Hi there! So I've never programmed before and I'm trying to teach myself some C++ before I get back to school and dive headfirst into Java. I'm going through the MIT C++ OpenCourseware and I'm like 4 days in. I decided to go back and try to test myself on arrays and I crashed my first program! (YAY! -.-) It compiles correctly and it works up until line 17/18 (Where I take the input and store it in p, then try to store p in the array). At that point, the program crashes no matter what input I give it and I can't figure out why.
#include <iostream> // "
#include <string> // "
#include <cstring> // "
// all dat jazz
usingnamespace std; // "
// "
int main () { // "
int x; // declaring x
int y = 0; // declaring y for the for loop
char *p; // declaring p, which I'm gonna use for storing values into the array cause it wont compile if I directly input the input into the array for some reason
cout << "How large would you like the array to be?: "; // self-explanatory
cin >> x; // takes the desired array size
for (; y < x; ++y) { // for loop, incremented by 1 between 0 and x
char *array1[x] ; // declaring the array as a character array
cout << "String " << y+1 << ": "; // aesthetics
cin >> p; // takes the input and stores it as p
array1 [y] = p; // takes p and stores it in the appropriate slot in the array (Here's where it crashes)
return 1; // done (but I don't actually ever get here)
}
}
Like I said, this is all completely new to me so I don't know how to debug things yet. Any and all help will be appreciated, even if it isn't exactly related to the topic (like if I should use different naming practices or order things differently). And be as mean as you want to be! I can take it!
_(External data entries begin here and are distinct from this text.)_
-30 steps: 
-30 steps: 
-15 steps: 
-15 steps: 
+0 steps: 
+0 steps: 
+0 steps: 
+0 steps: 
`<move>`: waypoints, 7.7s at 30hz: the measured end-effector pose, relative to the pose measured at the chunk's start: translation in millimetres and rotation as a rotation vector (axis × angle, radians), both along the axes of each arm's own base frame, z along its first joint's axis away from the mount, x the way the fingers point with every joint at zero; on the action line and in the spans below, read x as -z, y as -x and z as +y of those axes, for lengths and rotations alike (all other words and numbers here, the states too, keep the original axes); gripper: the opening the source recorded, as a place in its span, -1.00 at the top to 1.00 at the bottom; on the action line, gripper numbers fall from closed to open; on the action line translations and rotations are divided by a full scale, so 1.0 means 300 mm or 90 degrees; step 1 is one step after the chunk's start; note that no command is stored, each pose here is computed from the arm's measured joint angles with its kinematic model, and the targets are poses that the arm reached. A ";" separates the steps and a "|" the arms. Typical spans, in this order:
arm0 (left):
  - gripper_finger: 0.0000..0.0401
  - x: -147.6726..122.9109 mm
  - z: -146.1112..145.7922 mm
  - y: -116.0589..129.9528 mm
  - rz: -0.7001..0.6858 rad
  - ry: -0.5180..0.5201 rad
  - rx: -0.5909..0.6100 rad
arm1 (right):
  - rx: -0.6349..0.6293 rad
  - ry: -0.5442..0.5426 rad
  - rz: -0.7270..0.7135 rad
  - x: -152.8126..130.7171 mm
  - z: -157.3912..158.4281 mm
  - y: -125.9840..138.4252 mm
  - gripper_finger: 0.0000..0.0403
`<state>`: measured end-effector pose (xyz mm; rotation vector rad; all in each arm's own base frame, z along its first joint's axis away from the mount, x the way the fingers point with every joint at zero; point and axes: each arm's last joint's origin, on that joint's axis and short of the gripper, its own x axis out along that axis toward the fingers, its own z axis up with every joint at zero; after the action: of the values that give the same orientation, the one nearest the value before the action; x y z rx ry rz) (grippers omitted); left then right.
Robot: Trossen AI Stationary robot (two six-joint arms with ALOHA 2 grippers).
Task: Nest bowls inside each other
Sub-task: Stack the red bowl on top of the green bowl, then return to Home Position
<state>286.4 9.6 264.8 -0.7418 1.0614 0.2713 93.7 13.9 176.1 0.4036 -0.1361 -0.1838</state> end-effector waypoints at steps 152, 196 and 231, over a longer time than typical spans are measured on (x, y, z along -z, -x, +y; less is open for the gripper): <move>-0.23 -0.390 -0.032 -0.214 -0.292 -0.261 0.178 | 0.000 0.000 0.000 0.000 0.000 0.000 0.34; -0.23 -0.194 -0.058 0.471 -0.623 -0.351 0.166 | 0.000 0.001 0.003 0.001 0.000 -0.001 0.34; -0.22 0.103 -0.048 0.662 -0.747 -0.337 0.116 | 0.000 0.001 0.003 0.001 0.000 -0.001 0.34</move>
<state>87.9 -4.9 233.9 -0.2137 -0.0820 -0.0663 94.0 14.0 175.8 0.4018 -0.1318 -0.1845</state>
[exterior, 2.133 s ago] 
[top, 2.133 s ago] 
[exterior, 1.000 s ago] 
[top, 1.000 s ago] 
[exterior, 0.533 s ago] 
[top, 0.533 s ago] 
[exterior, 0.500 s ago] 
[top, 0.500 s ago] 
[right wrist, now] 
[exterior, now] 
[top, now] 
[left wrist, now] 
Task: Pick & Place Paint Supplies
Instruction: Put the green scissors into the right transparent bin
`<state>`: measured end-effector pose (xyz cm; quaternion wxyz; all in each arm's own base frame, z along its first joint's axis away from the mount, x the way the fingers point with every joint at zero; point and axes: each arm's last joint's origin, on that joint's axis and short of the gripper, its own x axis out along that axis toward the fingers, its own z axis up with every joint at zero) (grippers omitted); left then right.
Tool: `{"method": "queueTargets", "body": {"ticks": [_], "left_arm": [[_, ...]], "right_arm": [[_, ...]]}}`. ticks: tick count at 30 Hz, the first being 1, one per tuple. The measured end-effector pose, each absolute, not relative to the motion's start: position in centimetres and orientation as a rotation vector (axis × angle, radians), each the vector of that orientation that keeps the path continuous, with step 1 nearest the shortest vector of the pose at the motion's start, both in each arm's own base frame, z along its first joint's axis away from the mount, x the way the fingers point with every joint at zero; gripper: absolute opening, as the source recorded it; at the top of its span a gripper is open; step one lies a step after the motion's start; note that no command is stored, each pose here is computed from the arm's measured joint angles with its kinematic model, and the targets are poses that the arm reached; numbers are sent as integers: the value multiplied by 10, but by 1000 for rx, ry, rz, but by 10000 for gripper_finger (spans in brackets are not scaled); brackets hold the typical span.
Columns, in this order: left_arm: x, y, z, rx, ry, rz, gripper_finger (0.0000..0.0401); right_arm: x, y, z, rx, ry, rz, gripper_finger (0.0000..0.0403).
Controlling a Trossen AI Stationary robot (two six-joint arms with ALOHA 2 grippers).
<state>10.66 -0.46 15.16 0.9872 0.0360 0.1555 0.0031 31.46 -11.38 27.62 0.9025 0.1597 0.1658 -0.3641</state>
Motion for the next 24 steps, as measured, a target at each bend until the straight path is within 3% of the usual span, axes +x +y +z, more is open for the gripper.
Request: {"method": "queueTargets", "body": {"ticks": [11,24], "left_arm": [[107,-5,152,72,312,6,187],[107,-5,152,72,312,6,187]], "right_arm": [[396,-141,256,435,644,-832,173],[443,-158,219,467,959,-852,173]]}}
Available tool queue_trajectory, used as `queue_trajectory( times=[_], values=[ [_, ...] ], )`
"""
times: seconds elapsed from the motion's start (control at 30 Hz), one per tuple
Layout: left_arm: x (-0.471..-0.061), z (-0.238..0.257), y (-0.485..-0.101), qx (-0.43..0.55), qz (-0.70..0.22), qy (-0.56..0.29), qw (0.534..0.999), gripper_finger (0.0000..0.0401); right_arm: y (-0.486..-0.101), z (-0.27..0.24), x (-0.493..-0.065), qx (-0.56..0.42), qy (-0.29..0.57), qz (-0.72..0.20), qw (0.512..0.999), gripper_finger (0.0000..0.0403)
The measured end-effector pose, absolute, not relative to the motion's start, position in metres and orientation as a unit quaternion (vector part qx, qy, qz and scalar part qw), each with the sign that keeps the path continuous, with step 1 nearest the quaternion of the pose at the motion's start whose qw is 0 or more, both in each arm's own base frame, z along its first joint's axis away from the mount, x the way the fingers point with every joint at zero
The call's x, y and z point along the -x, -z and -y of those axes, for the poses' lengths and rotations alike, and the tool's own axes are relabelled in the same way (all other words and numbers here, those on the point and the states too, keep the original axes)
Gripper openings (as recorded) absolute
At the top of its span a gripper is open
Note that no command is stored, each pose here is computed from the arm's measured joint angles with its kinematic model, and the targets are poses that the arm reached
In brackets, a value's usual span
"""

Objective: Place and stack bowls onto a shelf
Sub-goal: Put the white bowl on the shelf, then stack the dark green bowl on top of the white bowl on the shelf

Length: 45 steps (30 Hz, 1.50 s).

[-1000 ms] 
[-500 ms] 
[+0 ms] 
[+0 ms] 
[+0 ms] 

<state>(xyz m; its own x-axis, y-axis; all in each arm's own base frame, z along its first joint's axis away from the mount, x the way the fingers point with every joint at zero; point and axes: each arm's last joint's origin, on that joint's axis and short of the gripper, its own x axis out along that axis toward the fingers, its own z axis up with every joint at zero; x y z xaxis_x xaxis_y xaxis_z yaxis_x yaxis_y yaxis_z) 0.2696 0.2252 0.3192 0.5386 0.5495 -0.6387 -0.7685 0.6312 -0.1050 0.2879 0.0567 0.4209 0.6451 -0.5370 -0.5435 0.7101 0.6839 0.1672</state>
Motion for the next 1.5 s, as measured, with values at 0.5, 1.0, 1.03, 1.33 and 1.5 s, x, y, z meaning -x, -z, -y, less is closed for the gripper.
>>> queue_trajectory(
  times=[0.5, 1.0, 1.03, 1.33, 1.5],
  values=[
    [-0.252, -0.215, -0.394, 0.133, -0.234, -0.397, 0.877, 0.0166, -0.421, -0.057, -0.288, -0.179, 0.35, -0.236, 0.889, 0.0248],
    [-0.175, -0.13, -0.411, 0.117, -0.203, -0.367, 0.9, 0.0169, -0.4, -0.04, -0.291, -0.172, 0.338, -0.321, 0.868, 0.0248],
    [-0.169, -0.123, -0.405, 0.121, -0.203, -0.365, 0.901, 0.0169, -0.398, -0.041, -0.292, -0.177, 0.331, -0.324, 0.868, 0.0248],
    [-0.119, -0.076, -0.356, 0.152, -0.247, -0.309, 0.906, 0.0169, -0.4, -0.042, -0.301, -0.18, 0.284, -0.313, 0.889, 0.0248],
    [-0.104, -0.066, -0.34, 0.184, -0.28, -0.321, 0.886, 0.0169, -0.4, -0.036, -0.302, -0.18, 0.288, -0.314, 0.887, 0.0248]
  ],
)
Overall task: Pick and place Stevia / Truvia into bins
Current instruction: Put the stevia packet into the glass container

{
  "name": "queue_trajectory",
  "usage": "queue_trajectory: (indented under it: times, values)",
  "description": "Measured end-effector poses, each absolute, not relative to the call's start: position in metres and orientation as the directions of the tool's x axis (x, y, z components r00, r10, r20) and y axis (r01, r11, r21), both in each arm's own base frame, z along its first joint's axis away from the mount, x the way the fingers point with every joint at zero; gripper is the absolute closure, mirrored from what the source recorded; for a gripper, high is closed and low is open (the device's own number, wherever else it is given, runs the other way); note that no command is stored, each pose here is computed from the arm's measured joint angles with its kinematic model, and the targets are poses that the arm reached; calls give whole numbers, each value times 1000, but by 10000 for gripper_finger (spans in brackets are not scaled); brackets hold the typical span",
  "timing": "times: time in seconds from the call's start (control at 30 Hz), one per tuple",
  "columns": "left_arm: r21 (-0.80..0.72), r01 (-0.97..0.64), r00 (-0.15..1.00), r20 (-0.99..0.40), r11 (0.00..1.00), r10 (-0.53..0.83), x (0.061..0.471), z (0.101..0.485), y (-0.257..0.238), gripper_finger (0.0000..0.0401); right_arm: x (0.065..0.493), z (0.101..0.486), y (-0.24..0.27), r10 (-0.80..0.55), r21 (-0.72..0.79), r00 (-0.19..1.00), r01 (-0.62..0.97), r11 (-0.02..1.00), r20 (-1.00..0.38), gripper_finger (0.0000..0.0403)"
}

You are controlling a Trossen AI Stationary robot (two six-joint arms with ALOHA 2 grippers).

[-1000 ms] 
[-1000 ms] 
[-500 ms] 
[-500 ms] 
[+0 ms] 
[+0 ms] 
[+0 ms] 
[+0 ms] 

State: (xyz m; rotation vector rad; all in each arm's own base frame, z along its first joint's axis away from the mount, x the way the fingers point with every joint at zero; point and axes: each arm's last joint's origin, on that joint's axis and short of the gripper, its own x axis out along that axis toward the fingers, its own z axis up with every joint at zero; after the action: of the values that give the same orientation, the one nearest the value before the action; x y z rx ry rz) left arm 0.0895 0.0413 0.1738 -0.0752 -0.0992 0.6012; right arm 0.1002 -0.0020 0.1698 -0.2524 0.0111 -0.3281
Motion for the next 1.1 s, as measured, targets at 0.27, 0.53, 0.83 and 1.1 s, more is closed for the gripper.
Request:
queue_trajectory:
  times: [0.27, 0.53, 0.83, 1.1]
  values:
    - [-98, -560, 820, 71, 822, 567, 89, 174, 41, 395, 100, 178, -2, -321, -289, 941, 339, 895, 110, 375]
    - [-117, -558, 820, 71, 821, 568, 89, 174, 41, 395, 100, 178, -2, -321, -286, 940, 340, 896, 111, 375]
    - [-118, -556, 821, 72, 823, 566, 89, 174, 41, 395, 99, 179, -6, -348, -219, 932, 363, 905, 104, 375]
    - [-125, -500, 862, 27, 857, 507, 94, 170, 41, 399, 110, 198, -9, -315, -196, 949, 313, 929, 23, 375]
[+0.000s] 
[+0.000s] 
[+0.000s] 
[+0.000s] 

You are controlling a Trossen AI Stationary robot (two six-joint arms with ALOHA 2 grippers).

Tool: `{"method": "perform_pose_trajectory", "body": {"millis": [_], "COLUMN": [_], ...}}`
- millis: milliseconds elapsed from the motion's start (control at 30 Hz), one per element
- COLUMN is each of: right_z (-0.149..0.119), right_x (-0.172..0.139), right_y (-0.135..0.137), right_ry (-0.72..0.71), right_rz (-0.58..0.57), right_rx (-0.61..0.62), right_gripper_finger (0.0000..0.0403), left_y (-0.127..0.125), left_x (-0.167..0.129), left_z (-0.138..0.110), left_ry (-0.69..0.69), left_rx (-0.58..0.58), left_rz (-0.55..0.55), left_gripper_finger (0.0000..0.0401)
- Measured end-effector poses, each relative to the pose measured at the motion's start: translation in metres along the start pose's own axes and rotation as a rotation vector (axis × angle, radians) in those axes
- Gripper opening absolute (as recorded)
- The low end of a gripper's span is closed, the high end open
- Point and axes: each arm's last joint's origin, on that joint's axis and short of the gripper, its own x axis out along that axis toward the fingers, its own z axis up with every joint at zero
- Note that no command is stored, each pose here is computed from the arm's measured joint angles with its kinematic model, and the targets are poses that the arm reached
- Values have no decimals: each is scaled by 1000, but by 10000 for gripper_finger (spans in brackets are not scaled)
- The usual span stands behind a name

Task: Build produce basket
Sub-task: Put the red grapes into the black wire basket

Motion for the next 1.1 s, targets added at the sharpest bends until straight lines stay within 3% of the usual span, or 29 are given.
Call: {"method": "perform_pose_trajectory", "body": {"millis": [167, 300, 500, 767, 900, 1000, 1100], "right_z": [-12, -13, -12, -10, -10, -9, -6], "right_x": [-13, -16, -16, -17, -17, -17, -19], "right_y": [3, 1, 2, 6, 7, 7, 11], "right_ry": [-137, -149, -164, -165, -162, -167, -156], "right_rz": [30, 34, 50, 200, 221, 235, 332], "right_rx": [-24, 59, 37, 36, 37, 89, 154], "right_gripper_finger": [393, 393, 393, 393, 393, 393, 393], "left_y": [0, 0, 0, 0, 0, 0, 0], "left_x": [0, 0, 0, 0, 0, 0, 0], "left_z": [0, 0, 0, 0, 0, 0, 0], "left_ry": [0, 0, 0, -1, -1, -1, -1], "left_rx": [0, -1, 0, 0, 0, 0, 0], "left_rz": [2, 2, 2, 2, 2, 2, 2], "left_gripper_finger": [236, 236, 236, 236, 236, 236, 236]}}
Thanks in advance for the help!
P.S. I'm using the Code::Blocks IDE, if that makes a difference.
When using g++ to compile your code you should use the -pedantic and -wall options at a minimum.
You will probably want to also use -std=c++14
Line 15 is not legal C++ (and I doubt you wanted an array of pointers anyway.)
Line 17 tries to read into the memory at whatever random place the uninitialized pointer p happens to be pointing, resulting in undefined behavior.
So I think I'm starting to get it. So when I use the asterisk, that means I'm defining a pointer and not a variable? Although I haven't found out what g++ is (I'll do some quick searching), and I don't know how to implement the -std=c++14 into my code (Although I have run into the situation where it tells me to use it). Do I just put it in line at the start? And (sorry if this is a lot of questions) what do -pedantic and -wall do?
Edit: So I found out what g++ is. Now I just need to figure out how to implement it.
Edit 2: I've gotten it to not crash now. I just have to figure out how to print it. I feel like I didn't do it the way you said I should though. I just moved my array out of the for loop and changed the array's and p's variable type from char to string.
If you aren't invoking the compiler directly, the IDE you're working with will have some settings you can change (or that it will pass on to the compiler) which should have the same effect.
I feel like I didn't do it the way you said I should.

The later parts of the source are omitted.